Within days Ruess left Escalante with his burros packed with the
usual provender and poetry. He proceeded along the rough
“Hole-in-the-Rock” Trail, which after 60 hard miles leads to the
Colorado River in the vicinity of Glen Canyon (now submerged
under Lake Powell). About 50 miles out he met two friendly
sheepherders and camped with them for a couple of days. It was
long assumed that these two nameless men were the last to see
Ruess alive.
For three quarters of a century the Western parlor game noted
above has it that Ruess died the result of a mishap. He was an
enthusiastic cliff climber, so one theory was that he died in a
fall. Others speculate a drowning in the Colorado River or a
rattlesnake bite. There was also the improbable theory that he
crossed the Colorado and entered the Navajo Reservation, where he
married a native woman and fathered children. A story like this
always spawns rumors and tales of odd sightings.
But the discovery of the impromptu grave and resulting DNA
evidence point to the fact that Ruess was murdered, and three
anonymous Ute Indians were the killers. A large rock striking the
young artist’s head was probably the death blow. Enter our friend
Aneth Nez, who observed the murder from a distance at place
called Chinle Wash. After witnessing the Utes chase Ruess down
the wash and quickly dispatching him, stealing his burros and
belongings, and waiting for them to leave, Aneth Nez approached
the site. Ruess was dead. The young Navajo, probably perplexed as
to what to do, eventually elected to simply bury him. The ground
in the wash was rocky so it would have been difficult to dig a
hole. So Aneth Nez packed the body onto his horse and led it up
to Comb Ridge, where he found the deep crevice.
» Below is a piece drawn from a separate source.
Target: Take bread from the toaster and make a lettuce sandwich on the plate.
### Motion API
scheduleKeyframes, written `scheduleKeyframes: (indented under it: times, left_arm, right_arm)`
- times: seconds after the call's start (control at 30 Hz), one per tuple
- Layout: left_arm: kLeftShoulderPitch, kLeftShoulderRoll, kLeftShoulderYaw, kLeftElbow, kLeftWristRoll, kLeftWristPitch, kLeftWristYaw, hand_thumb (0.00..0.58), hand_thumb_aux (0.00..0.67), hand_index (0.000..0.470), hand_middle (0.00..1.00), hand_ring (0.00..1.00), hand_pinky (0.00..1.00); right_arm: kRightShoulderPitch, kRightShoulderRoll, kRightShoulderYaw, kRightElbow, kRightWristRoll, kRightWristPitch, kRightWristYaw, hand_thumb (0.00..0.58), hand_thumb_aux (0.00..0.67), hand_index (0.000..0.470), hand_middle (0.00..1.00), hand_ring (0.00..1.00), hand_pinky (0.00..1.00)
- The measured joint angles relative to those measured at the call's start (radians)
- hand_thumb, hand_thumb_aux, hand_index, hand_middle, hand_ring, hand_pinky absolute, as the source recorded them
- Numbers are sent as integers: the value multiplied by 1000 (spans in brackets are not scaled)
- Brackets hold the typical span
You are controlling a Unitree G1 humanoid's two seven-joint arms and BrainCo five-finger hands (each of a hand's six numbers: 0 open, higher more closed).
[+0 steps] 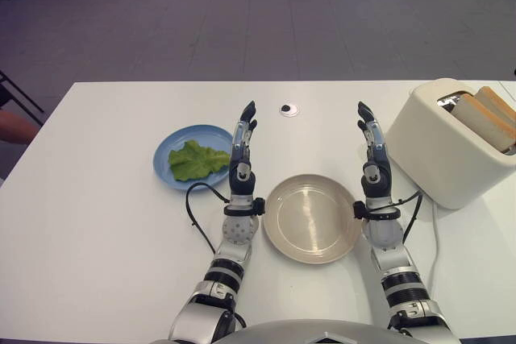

After putting
Ruess in the crude crypt, he added his saddle because it was
covered with blood. When it comes to death, the Navajos are a
superstitious lot.
The Navajos and the Utes are traditional enemies, and to some
extent remain so in modern reservation times. So Aneth Nez kept
quiet for years. Denny Bellson eventually found the remains based
on a second hand story that came down from the old man to other
family members. Aneth Nez died around 1980.
In March 1935, at the instigation of Christopher and Stella
Ruess, an official search was conducted to try to find their
missing son. The search party began in the area where the two
sheepherders had last seen Ruess, and in nearby Davis Gulch they
found the two burros grazing contentedly in a crude corral. There
was no sign of Ruess’s personal belongings. The search party also
found two instances of graffito scratched into sandstone (and
both long submerged by Lake Powell now). Both read “Nemo 1934.”
Captain Nemo is a character from Jules Verne’s Twenty
Thousand Leagues Under the Sea, an adventure novel that was
Everett Ruess’s favorite childhood reading. And the Latin
translation of “Nemo” is “No one.”
“When I go, I leave no trace,” Everett Ruess once wrote.